Problem. Search the records below for the word "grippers", then return every line where it appears.

▽

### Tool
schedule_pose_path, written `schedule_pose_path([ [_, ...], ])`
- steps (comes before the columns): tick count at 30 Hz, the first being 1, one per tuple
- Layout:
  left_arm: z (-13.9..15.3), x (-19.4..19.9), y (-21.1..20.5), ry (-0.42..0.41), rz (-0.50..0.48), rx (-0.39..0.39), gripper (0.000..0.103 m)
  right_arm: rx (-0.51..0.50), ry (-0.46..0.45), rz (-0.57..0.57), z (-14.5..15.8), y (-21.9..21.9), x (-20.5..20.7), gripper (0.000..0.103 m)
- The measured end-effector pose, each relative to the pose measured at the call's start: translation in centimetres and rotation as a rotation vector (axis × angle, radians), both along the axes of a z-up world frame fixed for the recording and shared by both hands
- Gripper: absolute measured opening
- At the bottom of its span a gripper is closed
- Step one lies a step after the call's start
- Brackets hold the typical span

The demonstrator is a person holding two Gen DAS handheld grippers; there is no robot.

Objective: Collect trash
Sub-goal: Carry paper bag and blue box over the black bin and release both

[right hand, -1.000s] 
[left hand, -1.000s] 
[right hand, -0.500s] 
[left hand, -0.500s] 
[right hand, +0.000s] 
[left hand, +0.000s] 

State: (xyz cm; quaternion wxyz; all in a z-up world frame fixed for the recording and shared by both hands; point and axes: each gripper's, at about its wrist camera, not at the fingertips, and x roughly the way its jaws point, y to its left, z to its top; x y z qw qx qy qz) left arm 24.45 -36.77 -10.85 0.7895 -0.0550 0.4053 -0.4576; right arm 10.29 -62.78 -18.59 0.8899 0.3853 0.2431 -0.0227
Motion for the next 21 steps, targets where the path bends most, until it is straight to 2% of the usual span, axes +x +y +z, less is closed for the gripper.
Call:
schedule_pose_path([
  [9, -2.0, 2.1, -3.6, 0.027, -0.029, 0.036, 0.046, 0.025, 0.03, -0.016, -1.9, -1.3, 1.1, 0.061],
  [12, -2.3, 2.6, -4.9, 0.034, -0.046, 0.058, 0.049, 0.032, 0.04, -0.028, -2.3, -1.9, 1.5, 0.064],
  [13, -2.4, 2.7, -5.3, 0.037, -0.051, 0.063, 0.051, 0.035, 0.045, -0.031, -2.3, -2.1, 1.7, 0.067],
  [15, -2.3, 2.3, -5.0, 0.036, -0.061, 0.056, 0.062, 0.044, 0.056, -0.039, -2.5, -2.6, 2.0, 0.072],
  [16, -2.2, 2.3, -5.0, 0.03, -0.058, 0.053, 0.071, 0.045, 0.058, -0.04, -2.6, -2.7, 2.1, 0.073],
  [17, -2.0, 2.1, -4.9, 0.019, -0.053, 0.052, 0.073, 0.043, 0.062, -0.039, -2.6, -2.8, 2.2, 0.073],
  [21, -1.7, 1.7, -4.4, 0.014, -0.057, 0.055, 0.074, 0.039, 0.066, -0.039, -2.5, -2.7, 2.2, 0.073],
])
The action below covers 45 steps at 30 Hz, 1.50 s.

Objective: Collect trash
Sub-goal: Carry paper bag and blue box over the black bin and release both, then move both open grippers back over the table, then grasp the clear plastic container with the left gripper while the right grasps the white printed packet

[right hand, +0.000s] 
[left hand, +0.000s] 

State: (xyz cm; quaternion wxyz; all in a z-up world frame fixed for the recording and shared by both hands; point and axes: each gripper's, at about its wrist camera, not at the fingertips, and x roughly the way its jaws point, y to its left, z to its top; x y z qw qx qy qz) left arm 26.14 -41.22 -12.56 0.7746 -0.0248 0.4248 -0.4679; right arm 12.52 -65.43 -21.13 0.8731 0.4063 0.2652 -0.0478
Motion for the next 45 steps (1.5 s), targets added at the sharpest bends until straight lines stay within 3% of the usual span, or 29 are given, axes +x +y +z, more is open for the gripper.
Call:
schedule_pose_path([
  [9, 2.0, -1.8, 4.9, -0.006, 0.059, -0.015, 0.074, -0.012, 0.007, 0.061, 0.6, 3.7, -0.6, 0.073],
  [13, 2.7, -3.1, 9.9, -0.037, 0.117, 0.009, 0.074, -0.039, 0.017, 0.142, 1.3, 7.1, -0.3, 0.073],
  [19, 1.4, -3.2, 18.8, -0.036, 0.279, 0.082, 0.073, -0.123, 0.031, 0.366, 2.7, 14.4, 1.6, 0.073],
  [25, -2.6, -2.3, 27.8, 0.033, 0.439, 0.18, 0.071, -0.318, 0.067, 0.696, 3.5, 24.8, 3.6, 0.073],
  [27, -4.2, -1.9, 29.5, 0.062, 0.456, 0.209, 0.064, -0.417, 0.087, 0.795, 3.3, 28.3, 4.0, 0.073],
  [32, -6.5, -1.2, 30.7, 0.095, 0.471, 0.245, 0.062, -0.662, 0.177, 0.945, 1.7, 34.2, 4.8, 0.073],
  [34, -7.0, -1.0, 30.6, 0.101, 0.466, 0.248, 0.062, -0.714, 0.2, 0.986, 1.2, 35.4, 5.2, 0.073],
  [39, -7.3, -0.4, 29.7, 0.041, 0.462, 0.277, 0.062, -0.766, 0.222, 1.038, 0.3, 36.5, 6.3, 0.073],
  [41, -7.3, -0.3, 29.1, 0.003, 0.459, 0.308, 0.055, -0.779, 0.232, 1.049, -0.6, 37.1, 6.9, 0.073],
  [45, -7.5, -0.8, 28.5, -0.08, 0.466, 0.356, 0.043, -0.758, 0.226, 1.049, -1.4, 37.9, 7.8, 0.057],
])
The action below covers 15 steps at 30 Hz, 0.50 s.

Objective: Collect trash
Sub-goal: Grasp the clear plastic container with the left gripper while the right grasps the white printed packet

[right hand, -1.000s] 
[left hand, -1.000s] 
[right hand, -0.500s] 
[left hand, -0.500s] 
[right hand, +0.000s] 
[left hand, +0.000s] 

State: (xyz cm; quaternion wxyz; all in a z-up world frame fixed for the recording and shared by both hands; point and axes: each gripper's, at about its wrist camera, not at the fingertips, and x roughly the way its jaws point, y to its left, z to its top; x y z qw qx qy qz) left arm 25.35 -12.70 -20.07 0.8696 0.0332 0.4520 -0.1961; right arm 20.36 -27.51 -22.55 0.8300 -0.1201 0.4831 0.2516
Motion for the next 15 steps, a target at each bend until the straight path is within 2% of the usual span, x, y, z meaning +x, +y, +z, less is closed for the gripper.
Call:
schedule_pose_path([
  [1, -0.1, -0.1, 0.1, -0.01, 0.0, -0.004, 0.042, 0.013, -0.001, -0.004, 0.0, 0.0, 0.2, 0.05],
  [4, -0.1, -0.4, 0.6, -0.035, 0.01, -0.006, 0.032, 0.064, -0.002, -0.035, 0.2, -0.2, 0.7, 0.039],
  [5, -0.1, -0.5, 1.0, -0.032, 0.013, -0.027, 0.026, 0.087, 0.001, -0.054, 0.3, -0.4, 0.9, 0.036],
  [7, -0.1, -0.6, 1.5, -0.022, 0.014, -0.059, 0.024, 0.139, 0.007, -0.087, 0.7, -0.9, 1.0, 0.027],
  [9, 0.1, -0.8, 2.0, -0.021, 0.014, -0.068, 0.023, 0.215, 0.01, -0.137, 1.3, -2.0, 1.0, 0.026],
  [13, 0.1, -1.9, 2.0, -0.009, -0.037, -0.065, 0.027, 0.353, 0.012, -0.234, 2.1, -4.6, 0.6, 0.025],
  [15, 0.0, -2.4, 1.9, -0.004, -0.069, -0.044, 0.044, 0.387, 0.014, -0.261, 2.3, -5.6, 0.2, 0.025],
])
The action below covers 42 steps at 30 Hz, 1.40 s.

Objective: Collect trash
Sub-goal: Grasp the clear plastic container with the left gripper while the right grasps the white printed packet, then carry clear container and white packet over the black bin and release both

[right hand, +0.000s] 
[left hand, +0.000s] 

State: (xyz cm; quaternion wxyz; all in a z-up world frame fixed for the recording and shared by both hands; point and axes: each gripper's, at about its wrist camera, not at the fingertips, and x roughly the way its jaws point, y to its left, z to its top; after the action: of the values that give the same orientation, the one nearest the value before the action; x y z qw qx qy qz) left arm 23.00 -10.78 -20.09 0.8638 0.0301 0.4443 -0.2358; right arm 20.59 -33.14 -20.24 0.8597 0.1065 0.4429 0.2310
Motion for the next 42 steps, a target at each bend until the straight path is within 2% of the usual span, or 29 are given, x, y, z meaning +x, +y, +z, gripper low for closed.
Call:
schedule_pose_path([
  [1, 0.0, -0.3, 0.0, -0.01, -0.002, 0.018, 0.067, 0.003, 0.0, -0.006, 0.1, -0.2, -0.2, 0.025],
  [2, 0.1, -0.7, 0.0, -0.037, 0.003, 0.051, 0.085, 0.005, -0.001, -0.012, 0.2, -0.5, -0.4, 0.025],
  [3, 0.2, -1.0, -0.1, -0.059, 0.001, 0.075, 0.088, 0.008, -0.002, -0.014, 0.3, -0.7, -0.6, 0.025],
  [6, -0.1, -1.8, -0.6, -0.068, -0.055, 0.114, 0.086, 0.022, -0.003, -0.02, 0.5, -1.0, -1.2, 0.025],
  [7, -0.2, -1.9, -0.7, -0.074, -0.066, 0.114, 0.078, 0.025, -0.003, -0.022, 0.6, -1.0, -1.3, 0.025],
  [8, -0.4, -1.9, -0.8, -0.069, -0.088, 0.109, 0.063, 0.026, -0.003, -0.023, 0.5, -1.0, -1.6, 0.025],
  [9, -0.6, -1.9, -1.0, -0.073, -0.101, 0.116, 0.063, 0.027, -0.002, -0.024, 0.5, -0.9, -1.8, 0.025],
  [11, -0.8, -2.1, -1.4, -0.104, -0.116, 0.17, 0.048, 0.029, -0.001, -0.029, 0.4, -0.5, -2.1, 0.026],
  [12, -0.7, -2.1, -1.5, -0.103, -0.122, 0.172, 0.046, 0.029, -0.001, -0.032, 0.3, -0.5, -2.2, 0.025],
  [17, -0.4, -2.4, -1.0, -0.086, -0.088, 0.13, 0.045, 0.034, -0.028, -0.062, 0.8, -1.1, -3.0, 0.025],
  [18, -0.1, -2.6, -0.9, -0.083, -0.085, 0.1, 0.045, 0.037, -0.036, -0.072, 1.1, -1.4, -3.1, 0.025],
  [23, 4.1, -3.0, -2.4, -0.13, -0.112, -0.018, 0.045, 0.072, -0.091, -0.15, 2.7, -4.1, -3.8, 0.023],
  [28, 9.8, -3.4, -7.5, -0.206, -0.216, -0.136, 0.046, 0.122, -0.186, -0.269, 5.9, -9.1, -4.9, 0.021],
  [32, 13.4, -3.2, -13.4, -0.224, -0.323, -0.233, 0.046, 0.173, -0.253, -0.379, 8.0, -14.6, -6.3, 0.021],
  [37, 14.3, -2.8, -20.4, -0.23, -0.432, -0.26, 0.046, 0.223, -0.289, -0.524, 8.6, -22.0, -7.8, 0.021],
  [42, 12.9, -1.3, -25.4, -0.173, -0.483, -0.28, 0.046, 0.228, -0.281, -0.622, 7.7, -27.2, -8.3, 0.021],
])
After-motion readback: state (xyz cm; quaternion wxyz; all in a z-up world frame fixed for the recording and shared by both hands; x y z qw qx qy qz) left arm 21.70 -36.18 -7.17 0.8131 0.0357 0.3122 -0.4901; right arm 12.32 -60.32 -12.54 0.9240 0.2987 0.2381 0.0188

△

Expected answer.
The demonstrator is a person holding two Gen DAS handheld grippers; there is no robot.
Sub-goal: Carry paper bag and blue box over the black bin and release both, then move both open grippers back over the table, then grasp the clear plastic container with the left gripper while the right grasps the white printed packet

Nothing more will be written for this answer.